He didn’t believe that for a moment, and I expected to see all the details soon enough in print. He went back to his desk, to type a phrase this time. “So why are you in trouble? I want the whole truth, so help me Ghengis Khan!”

White and curving vampire teeth seemed to grow out of his jaws. I had called for an hour, not to talk about my life, which was mine and mine alone, but to delay getting home, when I’d have to tell Frances I’d been thrown out of the agency. I explained to him nevertheless that I’d lost my job and why, no reason not to, it didn’t matter to me, and in any case it was my notion of good breeding to pay for the mouthwash coffee, the cigar and, such as it was, the entertainment. Having a father still alive at my age might be a bore, but it had its obligations.

He leaned at ease. “Fact is, no son of mine ought to have a job. It’s undignified. Shows lack of style. It’s bad taste. I’d be ashamed to meet him on the street. I never had a job except in the army, but that was soldiering. You come from too good a line to have a job.”

“But you have one.”

“Writing?” He laughed. “If anybody asks me what I do I tell them it’s not work, it’s a crucifixion, but I certainly don’t use that ghastly word. No, you’ll have to pull yourself together and support yourself some other way. Jobs are for those with prolish souls.”

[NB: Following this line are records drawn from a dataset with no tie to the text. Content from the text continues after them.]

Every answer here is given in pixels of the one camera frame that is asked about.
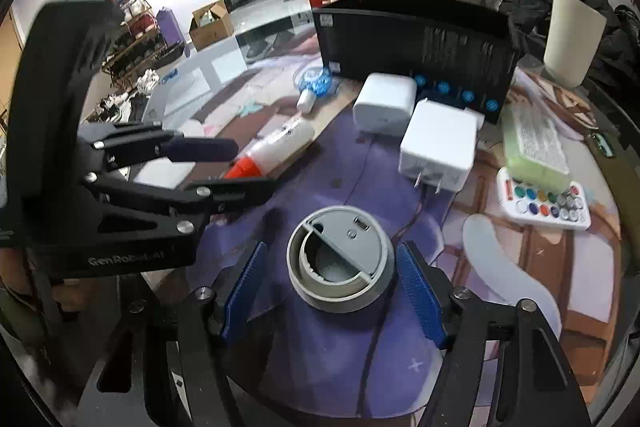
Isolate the anime printed desk mat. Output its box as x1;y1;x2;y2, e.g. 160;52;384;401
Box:
134;31;624;427

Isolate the black jacket pile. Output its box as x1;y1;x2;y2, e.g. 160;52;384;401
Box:
499;0;639;110

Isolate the blue tape dispenser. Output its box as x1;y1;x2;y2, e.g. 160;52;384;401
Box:
296;66;336;115

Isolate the white colourful remote control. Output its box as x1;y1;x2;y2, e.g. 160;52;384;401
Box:
496;168;591;231

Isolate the cream tall cup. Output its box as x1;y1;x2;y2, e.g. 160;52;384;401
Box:
544;0;606;89

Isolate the shoe rack with shoes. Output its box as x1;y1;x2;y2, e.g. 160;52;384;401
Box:
81;0;187;122

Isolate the phone in olive case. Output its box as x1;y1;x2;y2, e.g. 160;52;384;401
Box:
587;132;616;158

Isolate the black cardboard box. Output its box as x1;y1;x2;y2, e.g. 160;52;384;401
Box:
314;0;522;124

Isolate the white bottle orange cap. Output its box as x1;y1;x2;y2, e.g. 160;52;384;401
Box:
224;117;314;179

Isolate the grey round device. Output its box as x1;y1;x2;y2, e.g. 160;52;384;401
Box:
285;206;395;314

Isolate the green plastic case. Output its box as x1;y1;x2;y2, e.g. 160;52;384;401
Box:
501;102;572;192

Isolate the white cube charger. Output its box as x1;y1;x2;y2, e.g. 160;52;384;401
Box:
352;72;418;136

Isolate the white plug adapter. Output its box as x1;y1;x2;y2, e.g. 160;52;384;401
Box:
398;100;480;193

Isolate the brown cardboard box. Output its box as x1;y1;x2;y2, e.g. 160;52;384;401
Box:
189;0;234;51

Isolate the purple rolled yoga mat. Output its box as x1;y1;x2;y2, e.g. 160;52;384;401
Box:
156;8;183;46

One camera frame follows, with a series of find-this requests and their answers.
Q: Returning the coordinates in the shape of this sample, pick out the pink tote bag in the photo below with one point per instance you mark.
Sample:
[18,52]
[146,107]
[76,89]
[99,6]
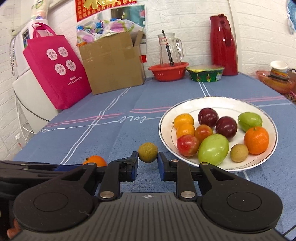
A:
[56,67]

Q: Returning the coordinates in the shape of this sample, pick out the floral cloth in box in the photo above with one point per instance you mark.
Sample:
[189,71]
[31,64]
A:
[97,29]

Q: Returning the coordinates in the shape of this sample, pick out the blue decorative wall plate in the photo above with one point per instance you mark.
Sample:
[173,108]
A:
[291,14]

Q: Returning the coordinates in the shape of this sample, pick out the blue striped tablecloth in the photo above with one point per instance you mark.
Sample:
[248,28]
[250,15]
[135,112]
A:
[114,124]

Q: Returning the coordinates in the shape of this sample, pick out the white appliance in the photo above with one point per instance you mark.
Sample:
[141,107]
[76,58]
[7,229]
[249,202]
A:
[34,102]

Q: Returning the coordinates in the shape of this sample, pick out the large orange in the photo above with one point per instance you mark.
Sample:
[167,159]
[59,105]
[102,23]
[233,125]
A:
[257,140]

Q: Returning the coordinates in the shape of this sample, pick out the red plastic basket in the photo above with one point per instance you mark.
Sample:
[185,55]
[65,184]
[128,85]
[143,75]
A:
[165,72]

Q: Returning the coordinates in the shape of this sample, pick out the brown cardboard box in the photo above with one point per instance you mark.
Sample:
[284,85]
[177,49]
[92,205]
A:
[113,62]

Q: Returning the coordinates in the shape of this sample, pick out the white paper cup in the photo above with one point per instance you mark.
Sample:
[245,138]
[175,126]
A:
[279,66]

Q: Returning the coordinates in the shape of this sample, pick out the green patterned bowl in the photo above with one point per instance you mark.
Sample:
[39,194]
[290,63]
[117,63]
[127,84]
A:
[205,73]

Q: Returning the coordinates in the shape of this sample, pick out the red-orange apple fruit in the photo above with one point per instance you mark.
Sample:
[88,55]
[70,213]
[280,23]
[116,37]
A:
[202,132]

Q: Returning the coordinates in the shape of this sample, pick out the small orange mandarin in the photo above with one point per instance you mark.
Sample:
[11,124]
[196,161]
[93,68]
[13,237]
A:
[185,129]

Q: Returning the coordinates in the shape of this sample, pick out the red fu wall poster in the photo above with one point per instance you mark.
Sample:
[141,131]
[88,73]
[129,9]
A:
[86,8]

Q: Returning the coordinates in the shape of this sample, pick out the dark purple plum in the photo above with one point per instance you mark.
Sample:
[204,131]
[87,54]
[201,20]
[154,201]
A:
[208,116]

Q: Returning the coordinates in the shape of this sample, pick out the black stick in pitcher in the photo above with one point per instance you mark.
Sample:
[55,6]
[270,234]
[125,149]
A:
[168,49]

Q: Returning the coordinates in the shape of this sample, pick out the orange translucent bowl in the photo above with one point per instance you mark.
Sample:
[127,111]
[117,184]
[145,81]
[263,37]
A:
[279,85]

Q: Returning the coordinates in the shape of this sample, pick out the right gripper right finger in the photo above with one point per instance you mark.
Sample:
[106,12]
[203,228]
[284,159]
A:
[178,172]

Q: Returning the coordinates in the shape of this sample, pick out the yellow-orange mandarin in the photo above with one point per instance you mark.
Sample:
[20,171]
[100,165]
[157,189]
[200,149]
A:
[183,119]

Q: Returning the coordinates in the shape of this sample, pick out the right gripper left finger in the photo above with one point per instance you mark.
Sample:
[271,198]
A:
[118,171]

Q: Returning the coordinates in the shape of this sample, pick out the red thermos jug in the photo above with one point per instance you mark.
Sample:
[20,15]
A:
[222,45]

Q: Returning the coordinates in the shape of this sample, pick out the large green fruit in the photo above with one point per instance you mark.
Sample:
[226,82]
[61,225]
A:
[213,149]

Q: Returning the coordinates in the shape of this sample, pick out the person's left hand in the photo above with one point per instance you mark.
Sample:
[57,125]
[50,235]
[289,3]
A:
[15,230]

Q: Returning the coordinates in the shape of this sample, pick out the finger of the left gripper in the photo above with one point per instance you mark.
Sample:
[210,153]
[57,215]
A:
[18,177]
[16,165]

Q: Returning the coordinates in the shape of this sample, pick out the yellow-brown longan fruit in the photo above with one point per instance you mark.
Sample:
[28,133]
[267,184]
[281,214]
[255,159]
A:
[239,153]

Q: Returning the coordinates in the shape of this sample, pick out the glass pitcher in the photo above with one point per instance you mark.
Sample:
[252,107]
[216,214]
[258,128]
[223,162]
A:
[176,48]

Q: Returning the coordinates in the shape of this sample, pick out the red apple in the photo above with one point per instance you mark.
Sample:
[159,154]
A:
[188,145]

“My mother worked in a factory.” He warranted a smack across the chops. “Was she a prole?”

“Certainly not. She only did it during the war.”

He was right. To my knowledge she hadn’t done a stroke since. I too thought nine to five work was anathema, proving in some way that he was my father. Why I had let myself be steered into a job I’ll never know. Geoffrey Harlaxton had flattered me about the efficacy of my lies, after I had stopped him being all but murdered by his wife for his carelessness with other women. And Frances might not have married me if I hadn’t shown some enthusiasm to become employed. So when offered a job at the advertising agency I said yes, because how could I resist her glistening eyes beneath those gold rimmed spectacles, winking me towards a walking yet very delectable doom?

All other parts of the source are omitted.